Every line below that mentions the word "along" should be copied out.

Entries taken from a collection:
☆ ☆ ☆ ☆ ☆ ☆ ☆

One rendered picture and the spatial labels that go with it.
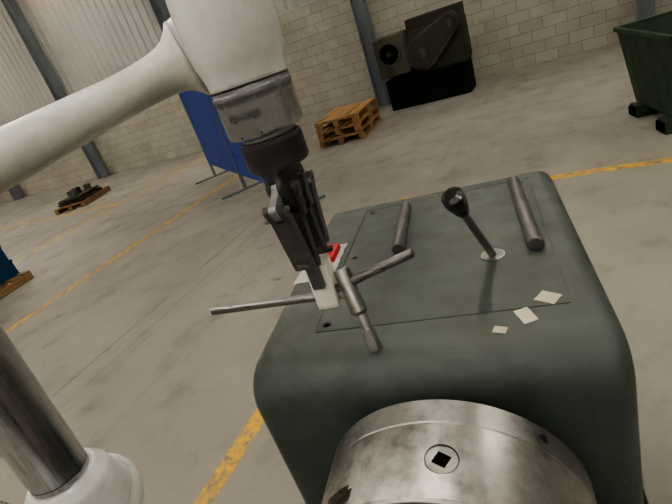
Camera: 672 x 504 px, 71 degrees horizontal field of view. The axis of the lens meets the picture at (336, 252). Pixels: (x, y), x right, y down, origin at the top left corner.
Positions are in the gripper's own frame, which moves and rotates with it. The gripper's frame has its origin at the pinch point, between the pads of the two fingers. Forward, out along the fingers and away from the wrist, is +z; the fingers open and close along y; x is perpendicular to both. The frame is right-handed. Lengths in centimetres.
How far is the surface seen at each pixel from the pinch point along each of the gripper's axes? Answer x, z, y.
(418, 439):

☆ ☆ ☆ ☆ ☆ ☆ ☆

▶ _Exercise result_
Positions are in the gripper's own frame, which moves and rotates with it. The gripper's frame has its origin at the pinch point, between the pads of the two fingers. Forward, out along the fingers and away from the wrist, is +z; the fingers open and close along y; x is perpendicular to both. The frame is right-handed. Lengths in centimetres.
How far is the surface seen at each pixel from the pinch point along each of the gripper's axes? Answer x, z, y.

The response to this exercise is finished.